Nothing in the records should differ when they are repeated. Restate them word for word.

Task material below:

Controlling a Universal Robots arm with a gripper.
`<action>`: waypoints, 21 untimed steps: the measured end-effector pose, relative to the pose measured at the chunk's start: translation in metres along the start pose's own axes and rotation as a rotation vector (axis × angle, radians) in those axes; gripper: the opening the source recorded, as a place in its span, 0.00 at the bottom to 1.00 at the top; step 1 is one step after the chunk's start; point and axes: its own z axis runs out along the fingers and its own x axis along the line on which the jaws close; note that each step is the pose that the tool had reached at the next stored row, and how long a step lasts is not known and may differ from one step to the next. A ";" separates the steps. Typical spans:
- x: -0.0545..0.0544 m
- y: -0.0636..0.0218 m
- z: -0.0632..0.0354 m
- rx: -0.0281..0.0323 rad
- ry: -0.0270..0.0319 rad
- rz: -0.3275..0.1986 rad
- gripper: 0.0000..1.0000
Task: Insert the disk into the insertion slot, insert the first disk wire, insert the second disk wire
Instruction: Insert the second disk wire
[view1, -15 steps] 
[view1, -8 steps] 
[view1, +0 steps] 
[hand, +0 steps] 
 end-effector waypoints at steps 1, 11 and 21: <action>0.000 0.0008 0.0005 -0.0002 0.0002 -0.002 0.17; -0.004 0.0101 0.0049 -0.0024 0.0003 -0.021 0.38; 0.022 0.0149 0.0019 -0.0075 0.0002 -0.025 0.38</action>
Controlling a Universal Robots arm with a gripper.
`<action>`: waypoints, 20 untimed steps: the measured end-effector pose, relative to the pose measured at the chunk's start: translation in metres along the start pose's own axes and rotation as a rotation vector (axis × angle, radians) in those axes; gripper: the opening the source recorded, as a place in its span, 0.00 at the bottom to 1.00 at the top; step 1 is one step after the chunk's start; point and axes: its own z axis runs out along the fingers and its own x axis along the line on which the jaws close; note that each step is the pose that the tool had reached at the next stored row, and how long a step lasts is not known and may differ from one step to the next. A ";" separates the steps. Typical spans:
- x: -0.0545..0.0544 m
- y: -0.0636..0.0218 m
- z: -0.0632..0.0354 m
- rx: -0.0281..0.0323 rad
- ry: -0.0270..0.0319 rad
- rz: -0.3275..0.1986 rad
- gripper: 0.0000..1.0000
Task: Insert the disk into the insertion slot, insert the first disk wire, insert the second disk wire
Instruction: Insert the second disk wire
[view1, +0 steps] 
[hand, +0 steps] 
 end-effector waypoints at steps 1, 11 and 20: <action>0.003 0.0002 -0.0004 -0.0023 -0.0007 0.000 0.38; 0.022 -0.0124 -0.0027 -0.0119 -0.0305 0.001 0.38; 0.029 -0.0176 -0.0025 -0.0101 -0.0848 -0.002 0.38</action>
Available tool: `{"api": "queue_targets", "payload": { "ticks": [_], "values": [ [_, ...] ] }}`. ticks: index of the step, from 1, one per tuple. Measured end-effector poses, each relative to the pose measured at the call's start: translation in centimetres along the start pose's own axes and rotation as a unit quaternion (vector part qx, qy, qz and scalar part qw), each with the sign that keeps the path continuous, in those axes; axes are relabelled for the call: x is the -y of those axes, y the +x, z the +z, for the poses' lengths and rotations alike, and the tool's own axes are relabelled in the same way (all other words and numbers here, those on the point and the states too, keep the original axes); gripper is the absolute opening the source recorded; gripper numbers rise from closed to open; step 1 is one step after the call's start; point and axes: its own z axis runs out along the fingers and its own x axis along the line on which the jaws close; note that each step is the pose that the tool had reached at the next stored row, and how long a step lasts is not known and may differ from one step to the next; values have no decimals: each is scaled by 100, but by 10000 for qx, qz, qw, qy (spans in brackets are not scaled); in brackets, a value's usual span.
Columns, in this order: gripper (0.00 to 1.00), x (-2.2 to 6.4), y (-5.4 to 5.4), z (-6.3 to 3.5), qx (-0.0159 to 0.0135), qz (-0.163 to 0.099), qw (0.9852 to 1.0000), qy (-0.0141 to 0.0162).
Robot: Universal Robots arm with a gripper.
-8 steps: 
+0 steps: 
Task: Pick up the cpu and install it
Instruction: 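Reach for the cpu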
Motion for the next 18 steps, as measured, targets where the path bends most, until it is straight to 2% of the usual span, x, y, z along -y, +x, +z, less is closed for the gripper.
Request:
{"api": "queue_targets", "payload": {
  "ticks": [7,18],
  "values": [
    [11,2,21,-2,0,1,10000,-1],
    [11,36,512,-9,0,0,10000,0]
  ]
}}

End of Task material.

■ Solution ■
Controlling a Universal Robots arm with a gripper.
`<action>`: waypoints, 21 untimed steps: the measured end-effector pose, relative to the pose measured at the chunk's start: translation in metres along the start pose's own axes and rotation as a rotation vector (axis × angle, radians) in those axes; gripper: the opening the source recorded, as a place in its span, 0.00 at the bottom to 1.00 at the top; step 1 is one step after the chunk's start; point and axes: its own z axis runs out along the fingers and its own x axis along the line on which the jaws close; note that each step is the pose that the tool had reached at the next stored row, and how long a step lasts is not known and may differ from one step to the next. A ";" separates the steps. Typical spans:
- x: -0.0545..0.0544 m
- y: -0.0636..0.0218 m
- z: -0.0632..0.0354 m
- rx: -0.0281..0.0323 rad
- ry: -0.0270..0.0319 rad
- rz: -0.3275..0.1986 rad
- gripper: 0.0000..1.0000
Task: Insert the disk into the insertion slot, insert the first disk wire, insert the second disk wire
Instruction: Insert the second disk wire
[view1, -15 steps] 
[view1, -8 steps] 
[view1, +0 steps] 
[hand, +0 steps] 
 end-effector waypoints at steps 1, 11 and 21: <action>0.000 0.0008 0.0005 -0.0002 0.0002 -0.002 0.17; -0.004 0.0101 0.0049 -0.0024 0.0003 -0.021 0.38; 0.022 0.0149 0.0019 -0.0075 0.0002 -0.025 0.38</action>
Controlling a Universal Robots arm with a gripper.
`<action>`: waypoints, 20 untimed steps: the measured end-effector pose, relative to the pose measured at the chunk's start: translation in metres along the start pose's own axes and rotation as a rotation vector (axis × angle, radians) in those axes; gripper: the opening the source recorded, as a place in its span, 0.00 at the bottom to 1.00 at the top; step 1 is one step after the chunk's start; point and axes: its own z axis runs out along the fingers and its own x axis along the line on which the jaws close; note that each step is the pose that the tool had reached at the next stored row, and how long a step lasts is not known and may differ from one step to the next. A ";" separates the steps. Typical spans:
- x: -0.0545..0.0544 m
- y: -0.0636..0.0218 m
- z: -0.0632..0.0354 m
- rx: -0.0281..0.0323 rad
- ry: -0.0270..0.0319 rad
- rz: -0.3275..0.1986 rad
- gripper: 0.0000..1.0000
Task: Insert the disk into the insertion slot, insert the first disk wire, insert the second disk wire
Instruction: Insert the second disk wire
[view1, +0 steps] 
[hand, +0 steps] 
 end-effector waypoints at steps 1, 11 and 20: <action>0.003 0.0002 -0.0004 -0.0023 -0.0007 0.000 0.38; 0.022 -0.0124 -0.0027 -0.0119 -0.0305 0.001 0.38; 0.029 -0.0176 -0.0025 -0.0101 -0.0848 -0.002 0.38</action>
Available tool: `{"api": "queue_targets", "payload": { "ticks": [_], "values": [ [_, ...] ] }}`. ticks: index of the step, from 1, one per tuple. Measured end-effector poses, each relative to the pose measured at the call's start: translation in centimetres along the start pose's own axes and rotation as a unit quaternion (vector part qx, qy, qz and scalar part qw), each with the sign that keeps the path continuous, in those axes; axes are relabelled for the call: x is the -y of those axes, y the +x, z the +z, for the poses' lengths and rotations alike, and the tool's own axes are relabelled in the same way (all other words and numbers here, those on the point and the states too, keep the original axes); gripper is the absolute opening the source recorded; gripper numbers rise from closed to open; step 1 is one step after the call's start; point and axes: its own z axis runs out along the fingers and its own x axis along the line on which the jaws close; note that each step is the pose that the tool had reached at the next stored row, and how long a step lasts is not known and may differ from one step to the next; values have no decimals: each is scaled by 100, but by 10000 for qx, qz, qw, qy (spans in brackets are not scaled); in brackets, a value's usual span.
Columns, in this order: gripper (0.00 to 1.00), x (-2.2 to 6.4), y (-5.4 to 5.4), z (-6.3 to 3.5), qx (-0.0159 to 0.0135), qz (-0.163 to 0.099), qw (0.9852 to 1.0000), qy (-0.0141 to 0.0162).
Robot: Universal Robots arm with a gripper.
-8 steps: 
+0 steps: 
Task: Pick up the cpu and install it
Instruction: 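Reach for the cpu
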Motion for the next 18 steps, as measured, targets where the path bends most, until it is straight to 2% of the usual span, x, y, z along -y, +x, +z, less is closed for the gripper.
Request:
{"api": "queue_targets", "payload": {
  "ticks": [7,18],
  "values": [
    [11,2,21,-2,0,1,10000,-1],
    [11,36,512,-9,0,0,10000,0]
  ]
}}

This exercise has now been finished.